- _Aim of the exercise_
Precisely the lines from the one with "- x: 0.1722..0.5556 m" through the end of the data, both included, must make up the response, each restated word for word.

━━━━━━━━━━━━━━━━

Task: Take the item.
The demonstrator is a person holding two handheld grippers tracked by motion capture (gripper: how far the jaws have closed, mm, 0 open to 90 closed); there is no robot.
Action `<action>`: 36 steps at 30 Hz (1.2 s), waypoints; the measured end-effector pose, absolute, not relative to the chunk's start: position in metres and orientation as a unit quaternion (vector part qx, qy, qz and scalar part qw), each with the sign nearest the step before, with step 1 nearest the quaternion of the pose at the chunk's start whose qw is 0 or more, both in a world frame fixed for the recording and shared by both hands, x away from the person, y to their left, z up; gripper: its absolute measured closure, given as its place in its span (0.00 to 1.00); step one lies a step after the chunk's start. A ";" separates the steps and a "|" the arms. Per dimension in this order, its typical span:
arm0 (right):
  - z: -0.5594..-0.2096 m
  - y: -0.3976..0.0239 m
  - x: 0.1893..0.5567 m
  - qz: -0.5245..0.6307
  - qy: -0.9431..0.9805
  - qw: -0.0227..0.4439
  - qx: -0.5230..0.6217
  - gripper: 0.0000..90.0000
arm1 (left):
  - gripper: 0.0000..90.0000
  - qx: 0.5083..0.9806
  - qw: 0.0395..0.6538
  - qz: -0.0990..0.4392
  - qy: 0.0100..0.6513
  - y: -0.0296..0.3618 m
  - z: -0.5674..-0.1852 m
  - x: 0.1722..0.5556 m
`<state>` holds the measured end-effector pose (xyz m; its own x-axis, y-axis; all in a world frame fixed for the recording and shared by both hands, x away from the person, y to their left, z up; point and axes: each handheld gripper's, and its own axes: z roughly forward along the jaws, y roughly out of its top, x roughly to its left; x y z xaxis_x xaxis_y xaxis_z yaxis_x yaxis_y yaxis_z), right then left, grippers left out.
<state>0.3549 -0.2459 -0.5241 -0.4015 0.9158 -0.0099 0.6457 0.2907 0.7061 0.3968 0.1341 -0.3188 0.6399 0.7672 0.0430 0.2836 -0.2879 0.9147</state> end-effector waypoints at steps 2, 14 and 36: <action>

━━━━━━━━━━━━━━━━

- _Answer below_
  - x: 0.1722..0.5556 m
`<state>` holds the measured end-effector pose (xyz m; its own x-axis, y-axis; all in a world frame fixed for the recording and shared by both hands, x away from the person, y to their left, z up; point and axes: each handheld gripper's, and its own axes: z roughly forward along the jaws, y roughly out of its top, x roughly to its left; x y z xaxis_x xaxis_y xaxis_z yaxis_x yaxis_y yaxis_z), right then left, grippers left out.
<state>0.3549 -0.2459 -0.5241 -0.4015 0.9158 -0.0099 0.6457 0.2907 0.7061 0.3968 0.1341 -0.3188 0.6399 0.7672 0.0430 0.2836 -0.2879 0.9147</state> end-effector waypoints at steps 2, 14 and 36: <action>

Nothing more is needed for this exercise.